From: Alan Maguire <alan.maguire@oracle.com>
To: ast@kernel.org, daniel@iogearbox.net, andrii@kernel.org,
jolsa@kernel.org
Cc: quentin@isovalent.com, eddyz87@gmail.com, martin.lau@linux.dev,
song@kernel.org, yonghong.song@linux.dev,
john.fastabend@gmail.com, kpsingh@kernel.org, sdf@google.com,
haoluo@google.com, masahiroy@kernel.org, bpf@vger.kernel.org
Subject: Re: [PATCH v4 bpf-next 00/17] Add kind layout, CRCs to BTF
Date: Tue, 14 Nov 2023 20:16:53 +0000 [thread overview]
Message-ID: <f546e2bf-982b-62cd-b2d4-88760d4d97d7@oracle.com> (raw)
In-Reply-To: <20231112124834.388735-1-alan.maguire@oracle.com>
On 12/11/2023 12:48, Alan Maguire wrote:
> Update struct btf_header to add a new "kind_layout" section containing
> a description of how to parse the BTF kinds known about at BTF
> encoding time. This provides the opportunity for tools that might
> not know all of these kinds - as is the case when older tools run
> on more newly-generated BTF - to still parse the BTF provided,
> even if it cannot all be used.
>
> Also add CRCs for the BTF and base BTF (if needed) from which it was
> created.

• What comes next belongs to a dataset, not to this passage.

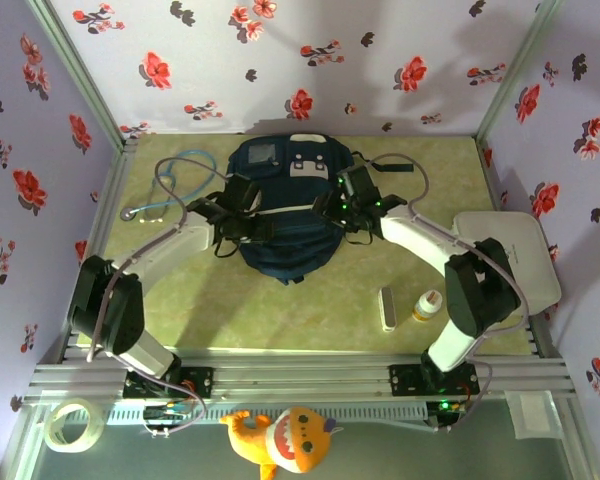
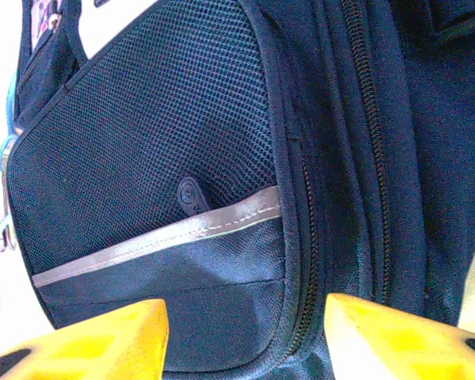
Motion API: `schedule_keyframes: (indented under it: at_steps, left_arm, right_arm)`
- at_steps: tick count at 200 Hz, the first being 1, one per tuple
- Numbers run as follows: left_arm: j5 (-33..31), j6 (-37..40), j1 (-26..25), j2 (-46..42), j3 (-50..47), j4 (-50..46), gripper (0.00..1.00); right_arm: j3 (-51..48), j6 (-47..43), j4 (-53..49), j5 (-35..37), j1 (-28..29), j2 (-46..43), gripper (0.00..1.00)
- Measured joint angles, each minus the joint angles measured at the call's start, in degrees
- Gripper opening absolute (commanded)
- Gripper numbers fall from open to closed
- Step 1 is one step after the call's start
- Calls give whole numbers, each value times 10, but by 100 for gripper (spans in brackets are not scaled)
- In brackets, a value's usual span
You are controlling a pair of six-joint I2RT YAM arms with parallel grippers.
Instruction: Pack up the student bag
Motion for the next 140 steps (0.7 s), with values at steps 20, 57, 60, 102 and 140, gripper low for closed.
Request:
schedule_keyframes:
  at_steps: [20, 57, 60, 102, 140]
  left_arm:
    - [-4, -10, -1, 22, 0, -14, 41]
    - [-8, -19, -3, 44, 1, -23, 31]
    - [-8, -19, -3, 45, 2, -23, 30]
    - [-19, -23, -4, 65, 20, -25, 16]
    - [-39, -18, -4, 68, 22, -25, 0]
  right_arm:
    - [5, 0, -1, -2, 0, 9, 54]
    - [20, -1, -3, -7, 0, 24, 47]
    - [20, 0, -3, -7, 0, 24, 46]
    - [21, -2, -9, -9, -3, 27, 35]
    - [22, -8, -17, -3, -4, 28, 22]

CRCs provide a few useful features:
>
> - the base CRC allows us to explicitly identify when the split and
> base BTF are not matched
> - absence of a base BTF CRC can indicate that BTF is standalone;
> i.e. not defined relative to base BTF
>
> The former case can be used to explicitly reject mismatched
> module/kernel BTF rather than assuming it is matched until an
> unexpected type is encountered.
>
> The latter case is useful for modules that are not built as
> frequently as the kernel; in such cases, the module can be built
> standalone by specifying an empty BTF base:
>
> make BTF_BASE= M=path/2/module
>
> If CRCs are not present (as will be the case for pahole versions
> prior to the proposed v1.26 which will support CRC generation),
> standalone BTF can still be identified by a slower fallback
> method of examining BTF type ids to ensure that BTF is
> self-referential only.
>
> To ensure existing tooling can handle standalone BTF for kernel
> modules, we remap the type ids to start after the vmlinux
> BTF ids, to make it appear to be split BTF. This allows tools
> (and the kernel) that assume split BTF for modules to operate normally.
>
hi folks
I wanted to capture feedback received on the approach described here for
BTF module generation at my talk at LPC [1].

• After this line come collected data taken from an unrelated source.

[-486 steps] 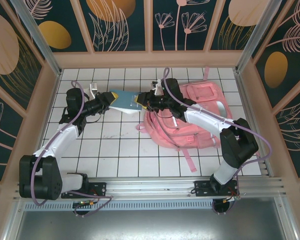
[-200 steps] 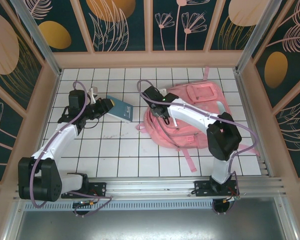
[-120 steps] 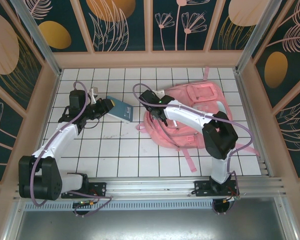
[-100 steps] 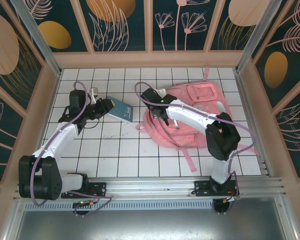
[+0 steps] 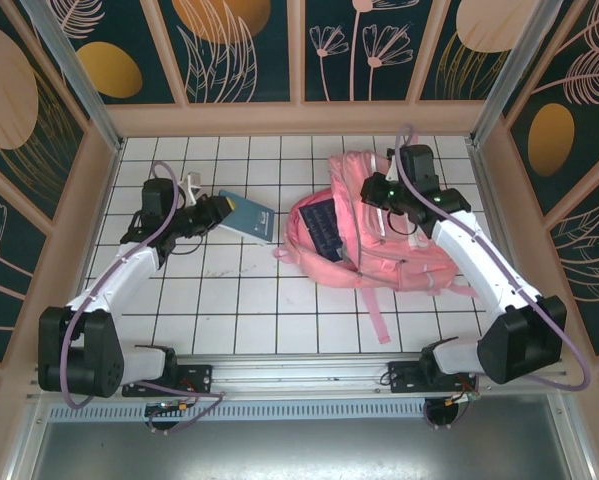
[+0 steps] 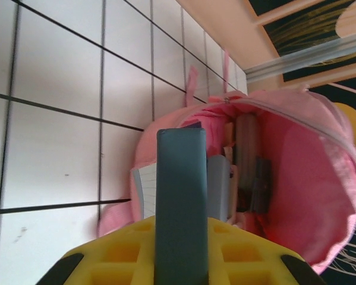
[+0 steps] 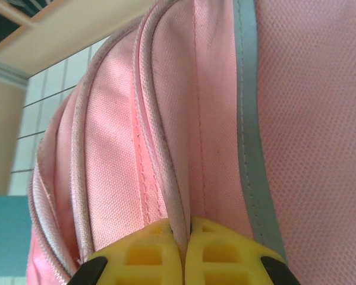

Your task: Pack books, pencil case, and school supplies into a backpack

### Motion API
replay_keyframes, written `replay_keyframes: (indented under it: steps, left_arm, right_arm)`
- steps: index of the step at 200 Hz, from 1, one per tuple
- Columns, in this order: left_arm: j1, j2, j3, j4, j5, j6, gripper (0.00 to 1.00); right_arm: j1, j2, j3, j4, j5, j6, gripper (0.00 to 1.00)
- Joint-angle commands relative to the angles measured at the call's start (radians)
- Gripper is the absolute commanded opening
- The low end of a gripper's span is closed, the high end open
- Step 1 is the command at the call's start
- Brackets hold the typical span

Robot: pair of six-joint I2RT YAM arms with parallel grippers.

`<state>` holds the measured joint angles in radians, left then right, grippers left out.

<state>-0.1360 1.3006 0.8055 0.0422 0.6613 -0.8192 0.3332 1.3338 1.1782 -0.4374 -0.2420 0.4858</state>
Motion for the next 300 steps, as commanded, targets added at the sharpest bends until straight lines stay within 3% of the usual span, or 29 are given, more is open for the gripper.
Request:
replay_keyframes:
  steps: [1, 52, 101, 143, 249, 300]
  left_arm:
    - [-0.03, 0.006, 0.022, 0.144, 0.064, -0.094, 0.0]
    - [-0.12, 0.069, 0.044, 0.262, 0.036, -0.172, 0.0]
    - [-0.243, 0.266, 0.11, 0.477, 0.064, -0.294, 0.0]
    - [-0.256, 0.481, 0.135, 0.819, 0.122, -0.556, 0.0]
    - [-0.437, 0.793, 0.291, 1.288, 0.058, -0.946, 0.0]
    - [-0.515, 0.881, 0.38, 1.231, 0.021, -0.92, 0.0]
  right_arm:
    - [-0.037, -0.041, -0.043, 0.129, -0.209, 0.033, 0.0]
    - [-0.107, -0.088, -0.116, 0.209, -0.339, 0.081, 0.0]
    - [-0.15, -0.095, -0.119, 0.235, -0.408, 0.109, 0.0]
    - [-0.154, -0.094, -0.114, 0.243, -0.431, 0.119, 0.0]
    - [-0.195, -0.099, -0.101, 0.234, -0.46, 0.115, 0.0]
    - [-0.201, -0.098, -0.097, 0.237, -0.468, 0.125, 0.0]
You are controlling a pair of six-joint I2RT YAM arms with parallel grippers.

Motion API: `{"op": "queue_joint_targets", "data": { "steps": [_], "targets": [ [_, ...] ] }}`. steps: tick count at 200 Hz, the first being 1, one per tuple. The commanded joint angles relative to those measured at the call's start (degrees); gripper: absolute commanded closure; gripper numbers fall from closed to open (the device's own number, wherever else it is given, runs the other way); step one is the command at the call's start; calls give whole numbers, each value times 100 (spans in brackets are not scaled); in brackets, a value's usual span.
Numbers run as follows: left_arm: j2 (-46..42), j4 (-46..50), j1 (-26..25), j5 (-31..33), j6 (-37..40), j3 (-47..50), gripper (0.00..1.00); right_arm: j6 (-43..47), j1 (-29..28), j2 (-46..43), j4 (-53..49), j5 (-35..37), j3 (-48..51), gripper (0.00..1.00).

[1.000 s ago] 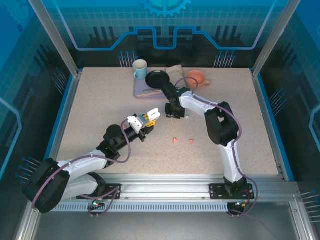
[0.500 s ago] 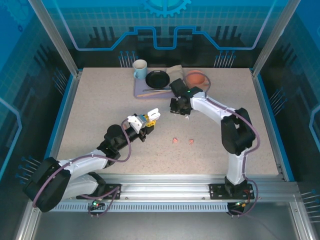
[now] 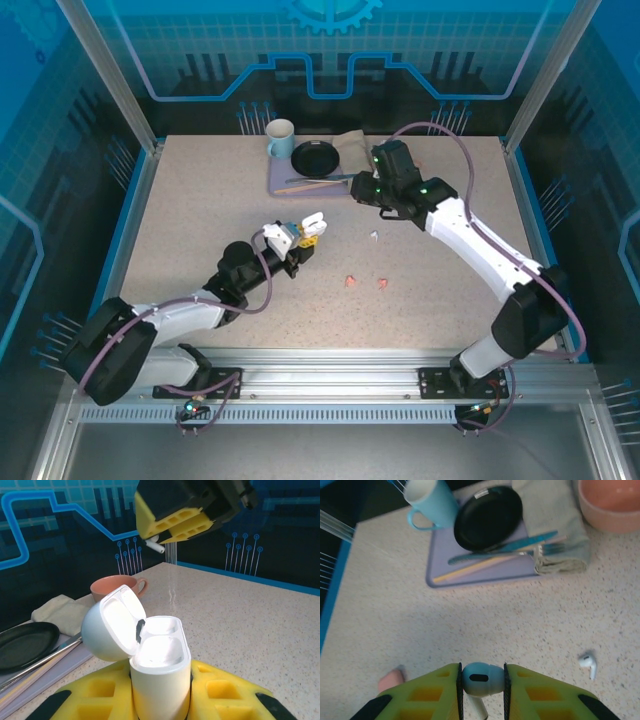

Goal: Insert wireless bluetooth earbuds into charging case

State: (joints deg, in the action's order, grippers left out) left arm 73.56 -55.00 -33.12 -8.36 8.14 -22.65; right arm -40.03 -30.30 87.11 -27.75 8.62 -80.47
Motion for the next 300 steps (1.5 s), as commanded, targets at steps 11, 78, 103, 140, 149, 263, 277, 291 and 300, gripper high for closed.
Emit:
{"op": "queue_joint_targets", "data": {
  "steps": [11,78,103,140,149,263,277,291,300],
  "targets": [
    [158,-511,-2,49,-304,-318,100,110,-95,-623,1150,-142,569,74],
    [392,-755,-3,219,-743,-597,100,341,-569,-1426,3373,-692,1786,73],
    [353,-783,-9,305,-896,-676,100,422,-778,-1592,4195,-793,2217,73],
    [308,-705,-14,301,-1022,-808,100,337,-1024,-1527,4828,-814,2485,74],
    [291,-666,-7,300,-1040,-836,100,316,-1068,-1492,4919,-801,2521,74],
    [299,-520,-9,247,-1060,-1004,100,179,-1388,-987,5271,-767,2509,75],
    [309,-520,-6,241,-1067,-1013,100,186,-1391,-983,5281,-739,2536,75],
    [317,-526,-10,245,-1084,-1014,100,197,-1394,-981,5282,-697,2566,75],
    [325,-550,-10,250,-1104,-1013,100,215,-1393,-992,5287,-678,2589,76]
  ]
}}
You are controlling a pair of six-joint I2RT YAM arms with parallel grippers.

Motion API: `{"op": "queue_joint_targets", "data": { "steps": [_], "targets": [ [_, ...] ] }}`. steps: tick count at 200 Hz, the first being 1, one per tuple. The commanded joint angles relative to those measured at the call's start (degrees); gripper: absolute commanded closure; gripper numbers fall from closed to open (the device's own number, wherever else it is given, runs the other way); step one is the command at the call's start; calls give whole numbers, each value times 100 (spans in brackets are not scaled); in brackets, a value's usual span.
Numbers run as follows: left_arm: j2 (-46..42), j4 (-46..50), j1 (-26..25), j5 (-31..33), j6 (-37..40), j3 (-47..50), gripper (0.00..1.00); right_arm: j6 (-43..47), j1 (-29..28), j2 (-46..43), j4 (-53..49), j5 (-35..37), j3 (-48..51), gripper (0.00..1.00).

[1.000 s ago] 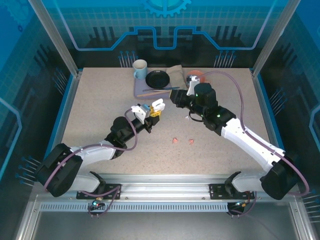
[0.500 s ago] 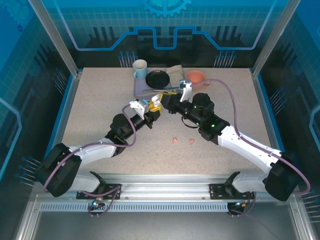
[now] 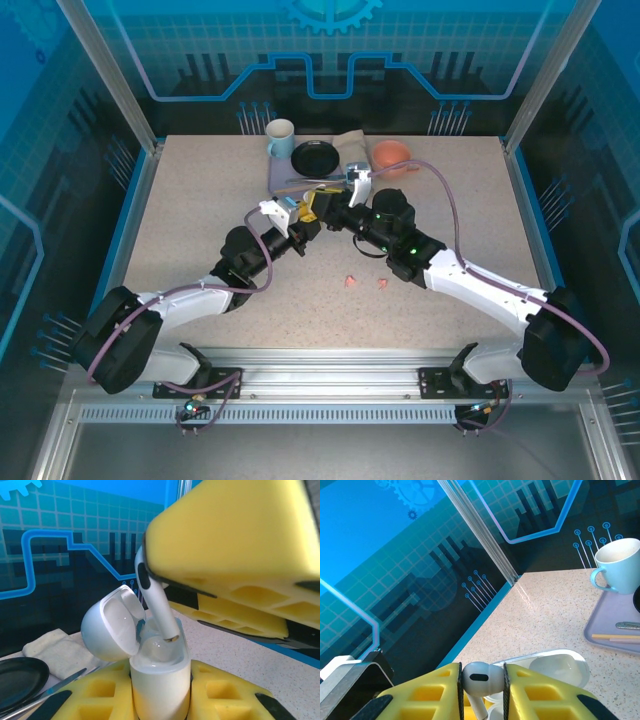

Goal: Insert wireless bluetooth earbuds into charging case

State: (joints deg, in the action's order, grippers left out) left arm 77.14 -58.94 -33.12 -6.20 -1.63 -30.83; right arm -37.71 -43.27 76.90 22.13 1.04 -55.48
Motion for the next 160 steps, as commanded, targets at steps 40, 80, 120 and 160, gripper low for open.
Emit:
{"op": "queue_joint_targets", "data": {
  "steps": [40,80,120,160],
  "targets": [
    [18,-217,-13,89,-286,-222,100,-8,-103,33,372,158,224,77],
    [-13,-211,-12,42,-445,-274,100,16,-109,26,454,240,297,78],
    [-59,-186,-8,51,-483,-283,100,84,-121,-21,532,350,367,79],
    [-85,-119,-6,79,-471,-310,100,120,-129,-86,553,370,437,80]
  ]
}}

Stepping back, the aim is to provide a way to generate BTF for a module
such that it is somewhat resilient to minor changes in underlying BTF,
so it does not have to be rebuilt every time vmlinux is built. The
module references to vmlinux BTF ids are currently very brittle, and
even for the same kernel we get different vmlinux BTF ids if the BTF is
rebuilt. So the aim is to support a more robust method of module BTF
generation. Note that the approach described here is not needed for
modules that are built at the same time as the kernel, so it's unlikely
any in-tree modules will need this, but it will be useful for cases such
as where modules are delivered via a package and want to make use
of BTF such that it will not be invalidated.
Turning to the talk, the general consensus - I think - was that the
standalone BTF approach described in this series was problematic.

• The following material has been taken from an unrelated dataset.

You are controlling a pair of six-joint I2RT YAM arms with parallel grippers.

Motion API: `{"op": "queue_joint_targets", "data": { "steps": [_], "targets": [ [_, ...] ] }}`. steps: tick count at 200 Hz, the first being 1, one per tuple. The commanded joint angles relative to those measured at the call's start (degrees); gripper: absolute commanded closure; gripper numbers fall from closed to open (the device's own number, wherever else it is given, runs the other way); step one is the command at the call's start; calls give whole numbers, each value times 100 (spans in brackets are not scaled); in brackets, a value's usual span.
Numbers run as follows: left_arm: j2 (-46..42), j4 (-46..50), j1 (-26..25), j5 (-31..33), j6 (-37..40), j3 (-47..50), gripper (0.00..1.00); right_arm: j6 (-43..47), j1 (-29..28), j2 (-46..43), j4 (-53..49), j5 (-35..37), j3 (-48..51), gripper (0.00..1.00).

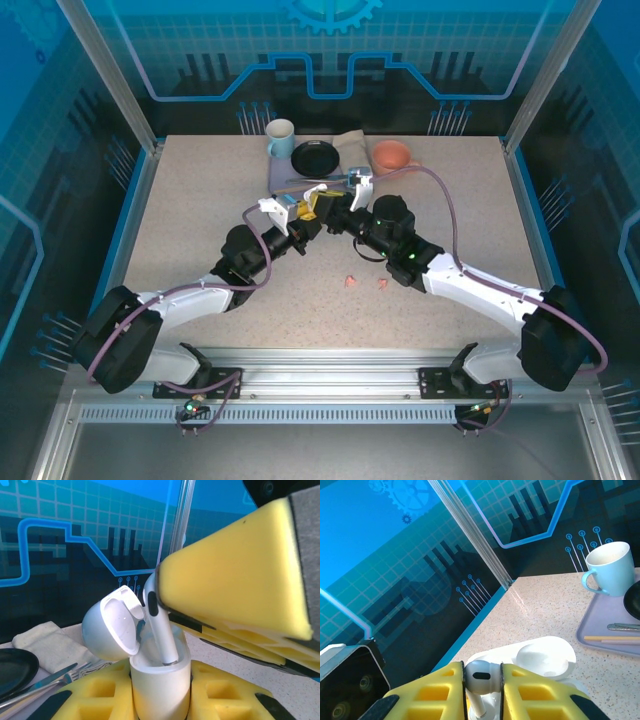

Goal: Insert wireless bluetooth earbuds into charging case

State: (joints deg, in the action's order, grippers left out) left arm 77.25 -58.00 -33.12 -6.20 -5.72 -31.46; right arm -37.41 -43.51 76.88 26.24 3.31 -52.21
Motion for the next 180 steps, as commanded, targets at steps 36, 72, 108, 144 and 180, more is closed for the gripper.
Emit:
{"op": "queue_joint_targets", "data": {
  "steps": [36,72,108,144,180],
  "targets": [
    [-96,-181,-4,80,-69,-272,100,137,-101,-188,94,178,145,81],
    [-70,-205,-5,150,-105,-312,100,146,-101,-220,133,148,149,81],
    [-35,-247,-9,195,-156,-395,100,206,-103,-232,160,56,356,82],
    [-17,-256,-4,193,-180,-440,100,273,-106,-218,162,-106,362,83],
    [-9,-247,-9,198,-172,-440,100,349,-134,-174,50,-241,314,81]
  ]
}}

Consider kfuncs, if we have, for example, our own definition of a
structure in standalone module BTF, the BTF id of the local structure
will not match that of the core kernel, which has the potential to
confuse the verifier.
A similar problem exists for tracing; we would trace an sk_buff in
the module via the module's view of struct sk_buff, but we have no
guarantees that the module's view is still consistent with the vmlinux
representation (which actually allocated it).
Hopefully I've characterized this correctly; let me know if I missed
something here.
So we need some means to both remap BTF ids in the module BTF that refer
to the vmlinux BTF so they point at the right types, _and_ to check the
consistency of the representation of a vmlinux type between module BTF
build time and when it is loaded into the kernel.
With this in mind, I think a good way forward might be something like
the following:
For cases where we want more change-independent module BTF - which
is resilient to things like reshuffling of vmlinux BTF ids, and small
changes that don't invalidate structure use completely - we add
a "relocatable" option to the --btf_features list of features for pahole
encoding of module BTF.
This option would not be needed for modules built at the same time as
the kernel, since the BTF ids and the types they refer to are consistent.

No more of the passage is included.